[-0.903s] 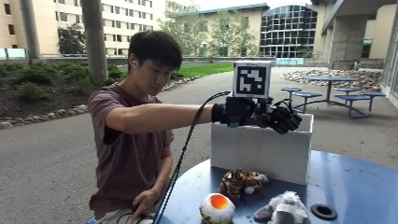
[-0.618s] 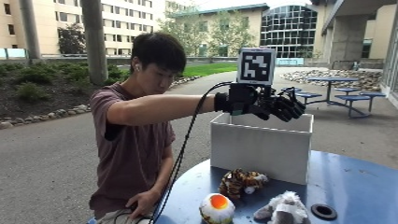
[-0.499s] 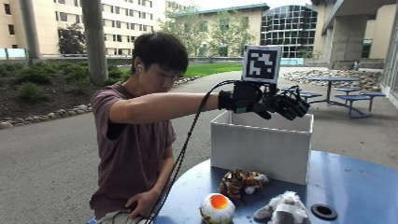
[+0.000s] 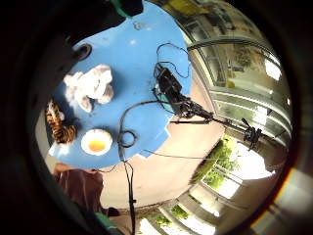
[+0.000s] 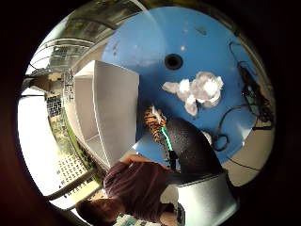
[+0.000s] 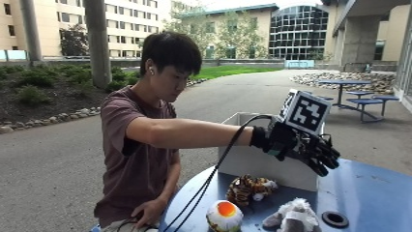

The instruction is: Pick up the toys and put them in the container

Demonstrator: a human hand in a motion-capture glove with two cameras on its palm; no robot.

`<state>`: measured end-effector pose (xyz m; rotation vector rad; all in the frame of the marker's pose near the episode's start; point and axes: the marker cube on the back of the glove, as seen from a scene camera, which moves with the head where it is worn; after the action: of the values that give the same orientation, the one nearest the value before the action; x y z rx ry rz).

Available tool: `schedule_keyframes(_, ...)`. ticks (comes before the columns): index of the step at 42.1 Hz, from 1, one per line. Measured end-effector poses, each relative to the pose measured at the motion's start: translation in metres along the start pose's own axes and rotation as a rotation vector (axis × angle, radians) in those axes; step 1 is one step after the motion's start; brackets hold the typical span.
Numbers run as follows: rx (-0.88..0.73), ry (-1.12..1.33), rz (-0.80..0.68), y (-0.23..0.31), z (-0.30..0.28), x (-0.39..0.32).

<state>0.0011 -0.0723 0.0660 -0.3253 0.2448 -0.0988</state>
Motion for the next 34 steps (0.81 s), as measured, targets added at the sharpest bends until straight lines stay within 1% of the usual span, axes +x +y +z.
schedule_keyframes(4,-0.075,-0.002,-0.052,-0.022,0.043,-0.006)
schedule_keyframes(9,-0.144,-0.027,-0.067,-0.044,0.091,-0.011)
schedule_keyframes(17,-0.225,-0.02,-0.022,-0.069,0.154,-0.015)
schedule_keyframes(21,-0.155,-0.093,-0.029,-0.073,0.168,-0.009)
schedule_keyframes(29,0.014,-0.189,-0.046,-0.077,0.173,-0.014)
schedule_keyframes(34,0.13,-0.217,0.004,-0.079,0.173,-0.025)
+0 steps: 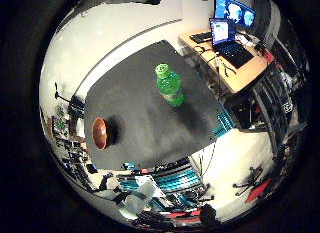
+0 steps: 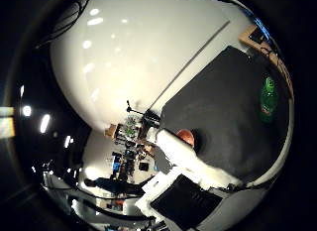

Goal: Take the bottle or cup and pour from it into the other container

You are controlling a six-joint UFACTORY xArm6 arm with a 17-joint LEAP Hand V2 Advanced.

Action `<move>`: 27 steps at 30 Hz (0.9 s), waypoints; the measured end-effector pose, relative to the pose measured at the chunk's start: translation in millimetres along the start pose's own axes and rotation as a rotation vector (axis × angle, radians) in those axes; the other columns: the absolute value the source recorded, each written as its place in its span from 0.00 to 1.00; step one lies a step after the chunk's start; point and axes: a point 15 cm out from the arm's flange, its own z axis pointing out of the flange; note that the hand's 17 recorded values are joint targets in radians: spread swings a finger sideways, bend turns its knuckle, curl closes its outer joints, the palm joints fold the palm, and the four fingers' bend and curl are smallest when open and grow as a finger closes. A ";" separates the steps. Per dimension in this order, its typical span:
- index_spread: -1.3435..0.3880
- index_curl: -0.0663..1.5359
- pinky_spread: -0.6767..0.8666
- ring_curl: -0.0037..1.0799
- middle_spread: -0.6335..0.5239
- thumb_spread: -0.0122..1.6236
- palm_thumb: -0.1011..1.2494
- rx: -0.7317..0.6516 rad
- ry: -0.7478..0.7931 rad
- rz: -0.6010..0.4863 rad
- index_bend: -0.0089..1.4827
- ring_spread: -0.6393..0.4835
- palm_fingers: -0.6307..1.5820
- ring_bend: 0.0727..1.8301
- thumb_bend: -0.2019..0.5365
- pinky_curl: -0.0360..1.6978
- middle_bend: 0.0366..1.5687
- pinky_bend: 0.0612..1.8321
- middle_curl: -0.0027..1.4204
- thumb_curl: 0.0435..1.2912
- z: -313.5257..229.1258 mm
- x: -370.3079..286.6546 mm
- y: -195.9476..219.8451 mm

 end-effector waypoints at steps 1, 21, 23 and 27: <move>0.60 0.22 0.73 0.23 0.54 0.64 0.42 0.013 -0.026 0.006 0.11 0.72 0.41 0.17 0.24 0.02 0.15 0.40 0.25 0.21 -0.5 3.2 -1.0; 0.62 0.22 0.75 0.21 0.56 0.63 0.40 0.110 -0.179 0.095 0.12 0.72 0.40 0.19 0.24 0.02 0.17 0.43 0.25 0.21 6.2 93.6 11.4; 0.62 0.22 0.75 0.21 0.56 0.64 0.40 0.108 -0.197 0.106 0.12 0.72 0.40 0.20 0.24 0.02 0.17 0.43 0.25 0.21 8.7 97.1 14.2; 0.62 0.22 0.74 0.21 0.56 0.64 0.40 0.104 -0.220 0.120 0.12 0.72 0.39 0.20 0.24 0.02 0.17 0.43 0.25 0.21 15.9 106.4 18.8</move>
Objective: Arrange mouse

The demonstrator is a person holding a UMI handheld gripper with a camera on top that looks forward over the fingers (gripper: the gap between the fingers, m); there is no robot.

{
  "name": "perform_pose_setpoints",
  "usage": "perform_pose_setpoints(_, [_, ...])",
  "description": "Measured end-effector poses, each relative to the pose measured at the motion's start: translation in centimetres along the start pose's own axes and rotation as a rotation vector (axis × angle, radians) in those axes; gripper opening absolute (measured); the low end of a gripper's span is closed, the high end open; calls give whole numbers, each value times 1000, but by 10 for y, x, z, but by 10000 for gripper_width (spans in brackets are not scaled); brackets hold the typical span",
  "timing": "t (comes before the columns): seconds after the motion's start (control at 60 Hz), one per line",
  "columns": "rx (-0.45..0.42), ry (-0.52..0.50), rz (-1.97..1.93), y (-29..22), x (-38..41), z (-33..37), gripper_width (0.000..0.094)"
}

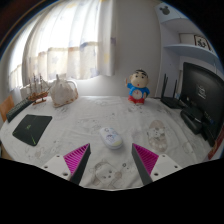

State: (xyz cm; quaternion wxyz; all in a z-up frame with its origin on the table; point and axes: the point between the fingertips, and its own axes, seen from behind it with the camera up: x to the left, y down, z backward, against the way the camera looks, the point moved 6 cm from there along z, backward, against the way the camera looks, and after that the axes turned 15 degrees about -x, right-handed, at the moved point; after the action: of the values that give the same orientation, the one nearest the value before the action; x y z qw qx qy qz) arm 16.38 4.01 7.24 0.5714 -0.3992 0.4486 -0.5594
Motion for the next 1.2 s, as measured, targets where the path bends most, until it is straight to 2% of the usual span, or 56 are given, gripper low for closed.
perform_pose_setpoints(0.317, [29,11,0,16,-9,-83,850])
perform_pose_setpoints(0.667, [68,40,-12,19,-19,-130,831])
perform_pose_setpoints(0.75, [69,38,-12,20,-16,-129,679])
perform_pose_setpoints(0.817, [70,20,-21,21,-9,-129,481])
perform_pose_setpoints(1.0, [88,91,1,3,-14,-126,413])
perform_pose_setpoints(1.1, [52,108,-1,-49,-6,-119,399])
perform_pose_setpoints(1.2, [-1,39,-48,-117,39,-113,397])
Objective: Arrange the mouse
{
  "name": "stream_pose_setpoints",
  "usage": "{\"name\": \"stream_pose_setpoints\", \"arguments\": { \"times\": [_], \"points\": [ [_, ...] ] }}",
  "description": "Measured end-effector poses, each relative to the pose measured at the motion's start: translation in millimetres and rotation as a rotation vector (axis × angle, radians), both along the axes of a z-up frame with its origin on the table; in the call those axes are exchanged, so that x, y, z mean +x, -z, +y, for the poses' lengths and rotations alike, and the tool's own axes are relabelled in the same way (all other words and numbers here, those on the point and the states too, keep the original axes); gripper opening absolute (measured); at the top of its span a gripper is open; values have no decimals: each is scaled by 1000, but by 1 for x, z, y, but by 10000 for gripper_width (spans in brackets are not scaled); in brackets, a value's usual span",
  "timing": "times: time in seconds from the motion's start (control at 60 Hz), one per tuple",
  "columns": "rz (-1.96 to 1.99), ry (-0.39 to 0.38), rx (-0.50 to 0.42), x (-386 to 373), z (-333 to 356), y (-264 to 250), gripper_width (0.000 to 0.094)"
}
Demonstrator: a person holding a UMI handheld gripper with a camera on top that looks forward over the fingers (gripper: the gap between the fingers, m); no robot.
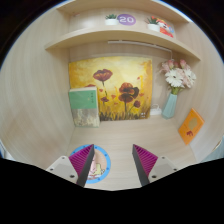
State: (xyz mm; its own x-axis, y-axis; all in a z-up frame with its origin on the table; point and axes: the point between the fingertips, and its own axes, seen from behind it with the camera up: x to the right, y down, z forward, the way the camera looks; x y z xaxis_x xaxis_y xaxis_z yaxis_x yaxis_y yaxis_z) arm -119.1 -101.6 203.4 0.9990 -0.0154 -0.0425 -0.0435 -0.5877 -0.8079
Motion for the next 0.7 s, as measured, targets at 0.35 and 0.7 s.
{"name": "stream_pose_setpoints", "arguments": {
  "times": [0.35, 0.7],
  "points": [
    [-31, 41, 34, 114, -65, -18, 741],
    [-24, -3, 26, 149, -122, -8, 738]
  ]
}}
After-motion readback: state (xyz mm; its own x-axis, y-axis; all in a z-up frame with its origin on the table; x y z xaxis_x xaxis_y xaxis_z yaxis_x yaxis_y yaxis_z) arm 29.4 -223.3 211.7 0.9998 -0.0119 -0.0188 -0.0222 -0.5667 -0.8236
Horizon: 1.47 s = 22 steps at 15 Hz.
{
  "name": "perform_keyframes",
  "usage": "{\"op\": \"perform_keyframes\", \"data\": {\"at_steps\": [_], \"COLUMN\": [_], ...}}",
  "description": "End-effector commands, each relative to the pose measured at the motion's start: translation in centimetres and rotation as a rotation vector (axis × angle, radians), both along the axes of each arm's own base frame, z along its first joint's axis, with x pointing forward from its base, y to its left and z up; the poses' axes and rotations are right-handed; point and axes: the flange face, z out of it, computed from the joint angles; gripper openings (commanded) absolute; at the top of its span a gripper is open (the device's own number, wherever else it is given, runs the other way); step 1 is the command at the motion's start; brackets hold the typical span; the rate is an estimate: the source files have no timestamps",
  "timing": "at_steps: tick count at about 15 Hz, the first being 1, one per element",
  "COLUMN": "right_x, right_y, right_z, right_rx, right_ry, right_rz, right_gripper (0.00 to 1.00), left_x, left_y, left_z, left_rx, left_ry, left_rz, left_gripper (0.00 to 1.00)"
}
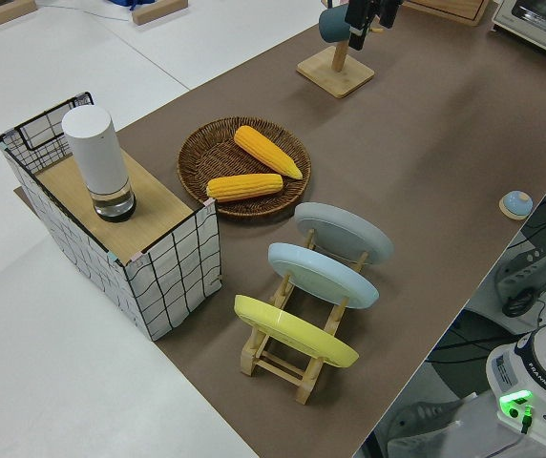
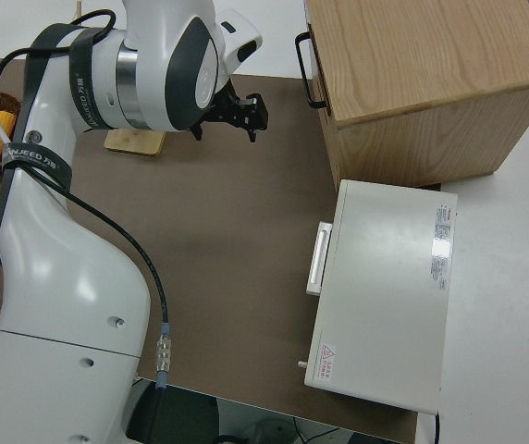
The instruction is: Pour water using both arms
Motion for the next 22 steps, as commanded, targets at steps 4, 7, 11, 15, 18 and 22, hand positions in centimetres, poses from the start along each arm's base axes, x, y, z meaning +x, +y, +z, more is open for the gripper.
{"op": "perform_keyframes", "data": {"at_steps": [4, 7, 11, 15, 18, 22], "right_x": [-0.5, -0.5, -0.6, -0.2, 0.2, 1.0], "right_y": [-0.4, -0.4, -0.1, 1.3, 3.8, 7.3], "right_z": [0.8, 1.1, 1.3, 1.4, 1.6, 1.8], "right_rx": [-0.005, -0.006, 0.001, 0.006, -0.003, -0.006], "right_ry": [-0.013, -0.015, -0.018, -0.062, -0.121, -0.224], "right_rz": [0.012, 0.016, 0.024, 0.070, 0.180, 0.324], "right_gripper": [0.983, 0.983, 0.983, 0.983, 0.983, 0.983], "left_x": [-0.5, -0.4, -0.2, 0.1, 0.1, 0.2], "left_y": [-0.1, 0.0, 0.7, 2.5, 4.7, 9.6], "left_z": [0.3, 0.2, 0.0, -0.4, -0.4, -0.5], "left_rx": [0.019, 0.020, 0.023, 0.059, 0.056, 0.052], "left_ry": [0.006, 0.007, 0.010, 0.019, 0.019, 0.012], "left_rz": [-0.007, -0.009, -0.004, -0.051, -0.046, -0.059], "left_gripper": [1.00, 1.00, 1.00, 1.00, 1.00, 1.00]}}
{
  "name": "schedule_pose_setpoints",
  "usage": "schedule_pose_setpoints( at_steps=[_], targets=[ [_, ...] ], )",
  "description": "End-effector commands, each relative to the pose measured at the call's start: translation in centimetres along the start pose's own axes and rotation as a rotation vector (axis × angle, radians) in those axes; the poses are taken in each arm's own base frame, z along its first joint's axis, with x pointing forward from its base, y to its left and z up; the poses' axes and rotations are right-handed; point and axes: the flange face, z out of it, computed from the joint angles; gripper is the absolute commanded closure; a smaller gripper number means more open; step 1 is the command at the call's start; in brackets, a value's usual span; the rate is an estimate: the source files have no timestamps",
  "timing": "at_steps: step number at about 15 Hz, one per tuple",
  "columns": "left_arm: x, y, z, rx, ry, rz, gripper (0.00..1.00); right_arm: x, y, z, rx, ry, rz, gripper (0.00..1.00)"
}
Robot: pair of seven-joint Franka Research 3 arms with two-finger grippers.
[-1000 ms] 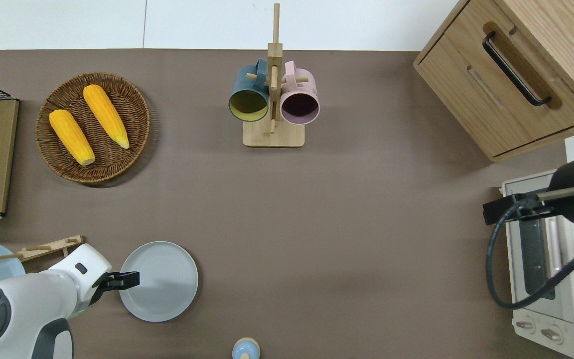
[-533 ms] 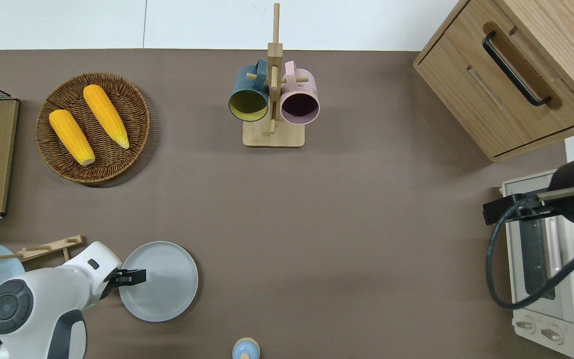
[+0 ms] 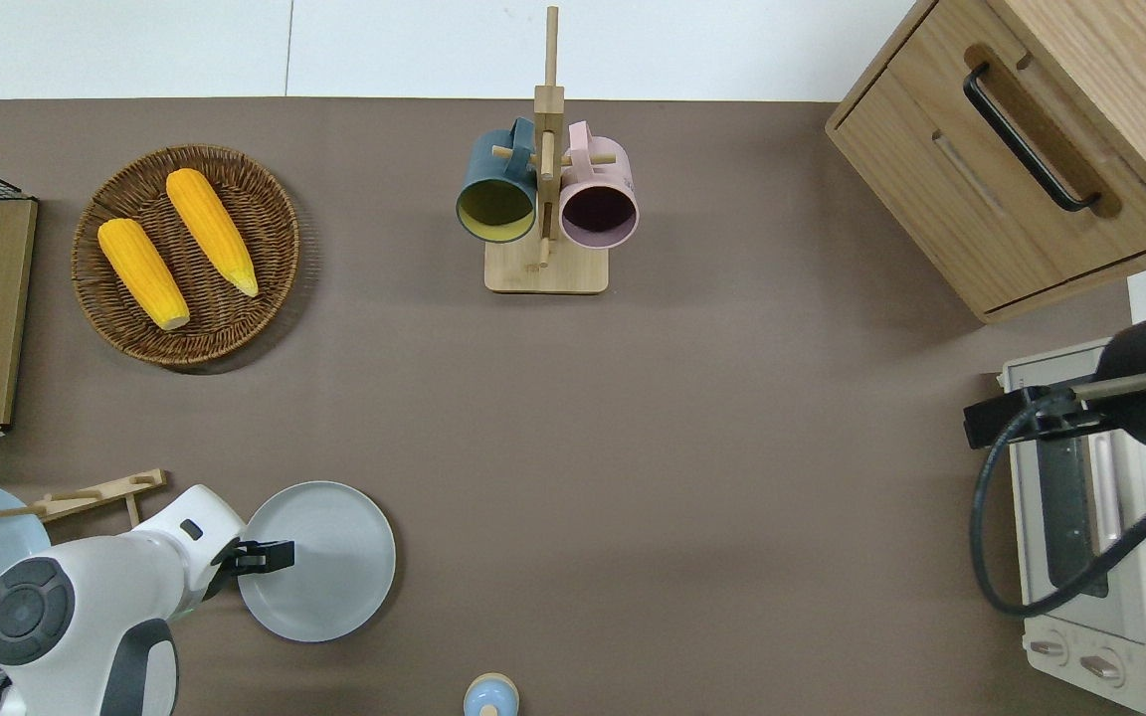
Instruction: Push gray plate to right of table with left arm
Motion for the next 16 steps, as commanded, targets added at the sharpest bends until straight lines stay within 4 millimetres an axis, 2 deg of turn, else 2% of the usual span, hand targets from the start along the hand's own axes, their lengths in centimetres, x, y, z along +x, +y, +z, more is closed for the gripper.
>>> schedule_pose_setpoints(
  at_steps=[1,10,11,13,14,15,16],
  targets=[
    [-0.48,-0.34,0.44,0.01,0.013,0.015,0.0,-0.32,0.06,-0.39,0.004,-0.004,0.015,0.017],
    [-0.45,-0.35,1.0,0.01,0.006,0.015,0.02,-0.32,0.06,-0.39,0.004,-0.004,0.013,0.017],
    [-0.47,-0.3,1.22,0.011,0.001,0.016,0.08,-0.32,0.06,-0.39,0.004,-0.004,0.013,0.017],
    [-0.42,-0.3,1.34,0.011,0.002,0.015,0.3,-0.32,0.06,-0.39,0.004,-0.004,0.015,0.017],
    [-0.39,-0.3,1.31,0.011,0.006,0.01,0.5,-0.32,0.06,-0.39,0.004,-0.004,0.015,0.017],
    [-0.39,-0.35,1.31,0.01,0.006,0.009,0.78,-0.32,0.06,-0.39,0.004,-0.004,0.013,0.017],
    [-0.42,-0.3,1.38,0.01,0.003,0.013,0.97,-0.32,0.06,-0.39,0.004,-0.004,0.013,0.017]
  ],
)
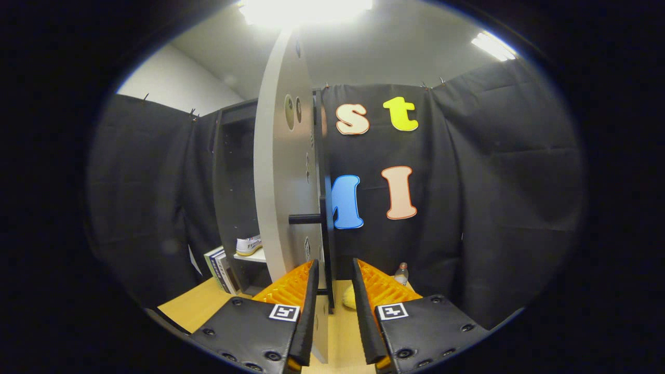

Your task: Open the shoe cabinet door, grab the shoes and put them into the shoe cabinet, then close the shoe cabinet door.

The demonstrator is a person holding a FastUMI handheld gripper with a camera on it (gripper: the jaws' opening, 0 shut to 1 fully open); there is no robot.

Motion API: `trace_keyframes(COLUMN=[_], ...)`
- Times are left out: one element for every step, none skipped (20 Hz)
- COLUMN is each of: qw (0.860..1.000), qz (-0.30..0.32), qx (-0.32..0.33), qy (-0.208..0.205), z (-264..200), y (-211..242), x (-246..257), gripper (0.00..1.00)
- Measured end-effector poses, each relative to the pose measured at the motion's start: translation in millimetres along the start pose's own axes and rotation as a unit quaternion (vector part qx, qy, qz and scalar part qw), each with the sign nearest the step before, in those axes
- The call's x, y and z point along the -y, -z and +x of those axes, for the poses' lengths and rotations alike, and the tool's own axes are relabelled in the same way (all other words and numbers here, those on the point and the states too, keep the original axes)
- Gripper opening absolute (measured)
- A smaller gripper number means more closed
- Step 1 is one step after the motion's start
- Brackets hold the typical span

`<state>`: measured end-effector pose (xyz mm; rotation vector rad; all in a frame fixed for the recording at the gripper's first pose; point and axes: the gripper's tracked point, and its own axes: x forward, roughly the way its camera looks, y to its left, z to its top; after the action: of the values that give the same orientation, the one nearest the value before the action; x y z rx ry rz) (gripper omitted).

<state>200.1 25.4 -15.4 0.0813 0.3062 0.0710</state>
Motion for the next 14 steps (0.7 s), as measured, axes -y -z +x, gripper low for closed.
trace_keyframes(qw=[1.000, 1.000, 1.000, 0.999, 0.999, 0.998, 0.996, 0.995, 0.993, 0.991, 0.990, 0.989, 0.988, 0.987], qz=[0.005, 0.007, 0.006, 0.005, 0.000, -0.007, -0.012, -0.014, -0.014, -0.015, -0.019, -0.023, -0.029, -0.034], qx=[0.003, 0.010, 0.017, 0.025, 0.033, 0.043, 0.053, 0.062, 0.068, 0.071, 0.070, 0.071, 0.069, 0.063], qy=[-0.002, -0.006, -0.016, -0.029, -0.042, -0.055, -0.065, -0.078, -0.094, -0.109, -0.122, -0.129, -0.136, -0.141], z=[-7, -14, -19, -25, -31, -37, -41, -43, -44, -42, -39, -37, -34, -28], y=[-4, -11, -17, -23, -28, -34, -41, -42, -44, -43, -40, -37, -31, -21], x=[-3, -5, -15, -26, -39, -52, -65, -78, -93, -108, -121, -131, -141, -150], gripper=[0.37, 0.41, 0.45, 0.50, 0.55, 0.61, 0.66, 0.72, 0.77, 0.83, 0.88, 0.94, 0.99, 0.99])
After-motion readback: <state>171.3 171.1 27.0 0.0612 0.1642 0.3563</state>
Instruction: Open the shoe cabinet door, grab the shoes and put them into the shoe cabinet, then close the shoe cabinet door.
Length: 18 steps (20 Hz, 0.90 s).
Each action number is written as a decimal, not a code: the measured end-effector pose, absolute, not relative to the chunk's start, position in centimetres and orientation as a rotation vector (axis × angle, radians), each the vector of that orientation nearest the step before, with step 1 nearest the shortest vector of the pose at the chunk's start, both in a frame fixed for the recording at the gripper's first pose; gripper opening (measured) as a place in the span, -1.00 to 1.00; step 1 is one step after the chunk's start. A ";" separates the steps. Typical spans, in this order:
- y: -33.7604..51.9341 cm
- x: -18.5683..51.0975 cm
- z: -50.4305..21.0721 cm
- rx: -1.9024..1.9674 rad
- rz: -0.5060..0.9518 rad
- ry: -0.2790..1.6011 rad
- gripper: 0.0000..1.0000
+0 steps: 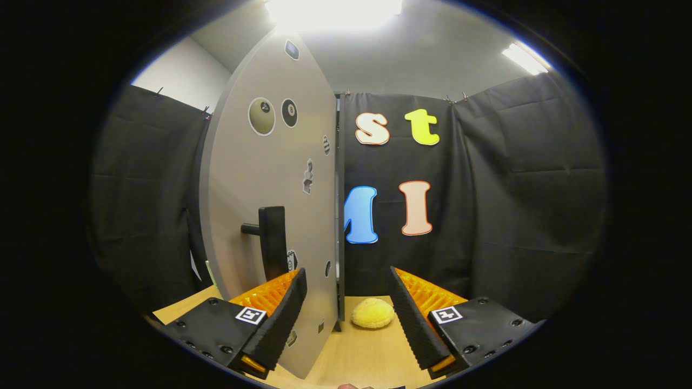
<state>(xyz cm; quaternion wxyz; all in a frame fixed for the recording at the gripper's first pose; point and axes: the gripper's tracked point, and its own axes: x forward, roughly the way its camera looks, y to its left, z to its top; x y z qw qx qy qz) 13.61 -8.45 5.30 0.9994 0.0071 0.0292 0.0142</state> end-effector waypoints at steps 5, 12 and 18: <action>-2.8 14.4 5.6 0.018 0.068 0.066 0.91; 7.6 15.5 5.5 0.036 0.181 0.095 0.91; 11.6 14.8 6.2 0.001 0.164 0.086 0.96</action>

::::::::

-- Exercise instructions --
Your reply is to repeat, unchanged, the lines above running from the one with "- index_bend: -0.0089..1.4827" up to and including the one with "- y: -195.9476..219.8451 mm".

-- Worked solution --
- index_bend: -0.0089..1.4827
- ring_spread: -0.6393..0.4835
- palm_fingers: -0.6307..1.5820
- ring_bend: 0.0727..1.8301
- thumb_bend: -0.2019..0.5365
- pinky_curl: -0.0360..1.6978
- middle_bend: 0.0366..1.5687
- pinky_bend: 0.0612..1.8321
- middle_curl: -0.0027..1.4204
- thumb_curl: 0.0435..1.2912
- z: -313.5257..229.1258 mm
- x: -370.3079..286.6546 mm
- y: -195.9476..219.8451 mm

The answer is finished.